Emmanouil P. Pappou, M.D., Ph.D., a surgeon who sees patients at Memorial-Sloan Kettering Monmouth, thinks the new guidelines are a good preventive step, but what’s more important is awareness and reaction to symptoms.

Pappou too is alarmed at the higher rates of colon cancer at younger ages “even under age 30.”

“The change is a step in right direction, but it does not address the issue of higher incidences of cancer.”

“It’s occurring in people younger than 45, even as young as 18,” he points out. “That’s what we should be discussing.”

Pappou tells of a 42-year old patient who had rectal bleeding for six months and his physician attributed it to his use of steroids. Finally, a colonoscopy revealed cancer. “So even lowering the age to 45 would not have helped that patient,” he said.

He says the emphasis should be that if someone regardless of age has symptoms – blood in the stool, change in bowel habits, excessive bloating – it requires a diagnostic workup.

Although a non-invasive test may be more comfortable, it may not be completely accurate and there is the risk of false positives. “But you can easily see (any problems) with the colonoscopy.”

But the question remains about how to get the public to be screened. “People are just not easy to convince,” Pappou said. “For many it’s taboo, an invasive test.”

Although they are working on developing a better non-invasive test, “until that time, we’re relying on general guidelines,” he said.

But the important message, according to Pappou, is: “If people have symptoms, they should discuss it with a gastroenterologist.”

Battista, who is celebrating six years cancer-free, believes earlier testing can save lives.

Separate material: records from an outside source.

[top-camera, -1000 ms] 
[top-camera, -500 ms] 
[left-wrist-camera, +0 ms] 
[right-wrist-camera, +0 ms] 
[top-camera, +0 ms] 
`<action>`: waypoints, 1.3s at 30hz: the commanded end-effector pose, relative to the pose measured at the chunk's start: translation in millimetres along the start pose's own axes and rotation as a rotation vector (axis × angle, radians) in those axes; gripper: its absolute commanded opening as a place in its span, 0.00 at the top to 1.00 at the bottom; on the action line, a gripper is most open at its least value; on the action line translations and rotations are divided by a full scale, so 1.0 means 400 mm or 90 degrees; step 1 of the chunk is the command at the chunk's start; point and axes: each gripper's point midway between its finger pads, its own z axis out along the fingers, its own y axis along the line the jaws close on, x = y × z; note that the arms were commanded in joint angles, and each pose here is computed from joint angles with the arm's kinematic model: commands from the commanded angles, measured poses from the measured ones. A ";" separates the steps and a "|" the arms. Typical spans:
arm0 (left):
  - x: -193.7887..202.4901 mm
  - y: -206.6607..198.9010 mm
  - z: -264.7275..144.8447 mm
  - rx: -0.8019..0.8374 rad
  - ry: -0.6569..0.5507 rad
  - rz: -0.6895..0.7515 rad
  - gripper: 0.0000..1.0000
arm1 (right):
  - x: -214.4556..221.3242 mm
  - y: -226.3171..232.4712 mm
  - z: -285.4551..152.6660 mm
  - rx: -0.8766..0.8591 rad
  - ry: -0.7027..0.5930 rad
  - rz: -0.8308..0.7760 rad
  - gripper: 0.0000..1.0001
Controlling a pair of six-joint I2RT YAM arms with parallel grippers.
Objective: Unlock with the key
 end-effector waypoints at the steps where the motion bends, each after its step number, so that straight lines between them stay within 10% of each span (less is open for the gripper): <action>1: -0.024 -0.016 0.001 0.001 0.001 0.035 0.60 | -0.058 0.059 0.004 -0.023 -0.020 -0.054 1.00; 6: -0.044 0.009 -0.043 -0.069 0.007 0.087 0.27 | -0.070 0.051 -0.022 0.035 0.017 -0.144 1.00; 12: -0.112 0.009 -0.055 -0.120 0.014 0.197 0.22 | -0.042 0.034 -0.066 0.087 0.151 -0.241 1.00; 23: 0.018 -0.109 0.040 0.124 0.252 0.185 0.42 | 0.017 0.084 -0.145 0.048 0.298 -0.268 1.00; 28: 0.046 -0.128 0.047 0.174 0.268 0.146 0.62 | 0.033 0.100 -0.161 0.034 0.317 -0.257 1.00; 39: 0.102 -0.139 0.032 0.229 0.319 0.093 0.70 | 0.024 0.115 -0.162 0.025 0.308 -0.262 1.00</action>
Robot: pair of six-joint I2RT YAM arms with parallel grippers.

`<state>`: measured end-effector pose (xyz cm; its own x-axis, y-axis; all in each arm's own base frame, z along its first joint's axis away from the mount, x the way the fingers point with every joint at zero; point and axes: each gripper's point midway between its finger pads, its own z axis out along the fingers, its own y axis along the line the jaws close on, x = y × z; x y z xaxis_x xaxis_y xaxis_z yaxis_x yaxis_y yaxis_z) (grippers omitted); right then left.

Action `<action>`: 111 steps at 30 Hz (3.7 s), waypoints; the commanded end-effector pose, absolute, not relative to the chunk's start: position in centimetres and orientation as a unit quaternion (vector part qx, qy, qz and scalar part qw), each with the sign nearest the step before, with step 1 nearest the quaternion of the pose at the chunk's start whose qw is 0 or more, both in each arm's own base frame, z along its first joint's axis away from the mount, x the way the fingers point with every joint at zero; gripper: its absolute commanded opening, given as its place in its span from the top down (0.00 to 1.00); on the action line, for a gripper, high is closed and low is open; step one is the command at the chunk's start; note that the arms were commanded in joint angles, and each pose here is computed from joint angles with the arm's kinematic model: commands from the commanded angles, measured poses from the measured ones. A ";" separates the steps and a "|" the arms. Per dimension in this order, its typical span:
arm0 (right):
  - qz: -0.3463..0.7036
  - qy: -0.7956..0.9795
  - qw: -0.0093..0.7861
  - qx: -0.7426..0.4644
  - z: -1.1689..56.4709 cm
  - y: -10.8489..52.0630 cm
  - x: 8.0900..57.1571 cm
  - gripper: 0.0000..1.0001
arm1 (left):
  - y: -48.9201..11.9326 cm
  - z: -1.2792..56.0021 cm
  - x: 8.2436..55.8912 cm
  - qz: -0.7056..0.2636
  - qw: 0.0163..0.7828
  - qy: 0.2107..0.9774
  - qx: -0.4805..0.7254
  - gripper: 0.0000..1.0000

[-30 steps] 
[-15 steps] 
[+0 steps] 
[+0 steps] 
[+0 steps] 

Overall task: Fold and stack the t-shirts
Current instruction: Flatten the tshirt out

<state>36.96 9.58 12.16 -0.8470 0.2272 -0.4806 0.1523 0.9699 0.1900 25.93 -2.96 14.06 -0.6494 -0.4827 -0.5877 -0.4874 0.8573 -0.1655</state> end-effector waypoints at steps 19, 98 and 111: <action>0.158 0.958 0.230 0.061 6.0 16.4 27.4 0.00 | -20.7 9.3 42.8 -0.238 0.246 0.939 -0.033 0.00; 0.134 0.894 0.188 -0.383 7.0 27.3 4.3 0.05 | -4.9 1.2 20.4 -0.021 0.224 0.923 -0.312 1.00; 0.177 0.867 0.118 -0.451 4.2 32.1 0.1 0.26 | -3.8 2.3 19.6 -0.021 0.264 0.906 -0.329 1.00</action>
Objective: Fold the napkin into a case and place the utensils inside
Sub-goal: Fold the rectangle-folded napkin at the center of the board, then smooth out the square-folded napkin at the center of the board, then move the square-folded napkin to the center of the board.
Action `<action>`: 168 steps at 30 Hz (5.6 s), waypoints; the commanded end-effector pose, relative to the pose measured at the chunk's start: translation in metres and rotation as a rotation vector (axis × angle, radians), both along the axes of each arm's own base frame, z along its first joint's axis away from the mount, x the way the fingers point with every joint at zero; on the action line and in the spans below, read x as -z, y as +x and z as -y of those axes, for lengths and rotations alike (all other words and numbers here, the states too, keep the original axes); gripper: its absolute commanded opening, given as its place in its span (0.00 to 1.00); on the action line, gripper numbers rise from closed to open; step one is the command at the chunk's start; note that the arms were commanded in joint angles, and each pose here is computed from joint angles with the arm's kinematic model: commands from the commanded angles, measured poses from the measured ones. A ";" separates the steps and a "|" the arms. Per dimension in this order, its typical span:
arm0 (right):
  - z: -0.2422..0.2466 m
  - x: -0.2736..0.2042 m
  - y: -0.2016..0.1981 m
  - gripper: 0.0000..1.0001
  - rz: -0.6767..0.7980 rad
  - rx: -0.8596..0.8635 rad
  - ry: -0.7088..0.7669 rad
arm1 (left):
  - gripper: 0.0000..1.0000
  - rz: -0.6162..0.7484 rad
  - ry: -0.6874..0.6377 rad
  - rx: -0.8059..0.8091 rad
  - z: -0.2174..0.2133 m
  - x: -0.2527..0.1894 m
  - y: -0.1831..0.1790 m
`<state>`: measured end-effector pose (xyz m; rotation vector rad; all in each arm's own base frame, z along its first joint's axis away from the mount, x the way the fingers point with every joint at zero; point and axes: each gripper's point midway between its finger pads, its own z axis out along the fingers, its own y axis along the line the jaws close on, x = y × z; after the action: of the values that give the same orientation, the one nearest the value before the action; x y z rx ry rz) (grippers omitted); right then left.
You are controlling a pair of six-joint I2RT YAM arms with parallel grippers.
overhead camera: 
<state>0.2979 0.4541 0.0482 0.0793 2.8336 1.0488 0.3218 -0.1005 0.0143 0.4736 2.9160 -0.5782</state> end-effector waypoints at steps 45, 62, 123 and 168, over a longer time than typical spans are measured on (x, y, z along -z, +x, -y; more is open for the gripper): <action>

“I did not have blood in my stool, no anemia and the blood marker test for cancer was normal,” said Battista who recently participated in the Monmouth Medical Center’s Cancer Survivor Luncheon representing the #ColorectalCancerAlliance for National Cancer Survivor Day.

“There was no clue.”

She believes testing earlier could have helped her case. “Colon cancer is a slow growing cancer and the doctor said I probably had it for five to 10 years,” she said. “If I had gone at 45 I might’ve caught it as polyp.”

“It could’ve saved me from a colon resection and six months of chemo.”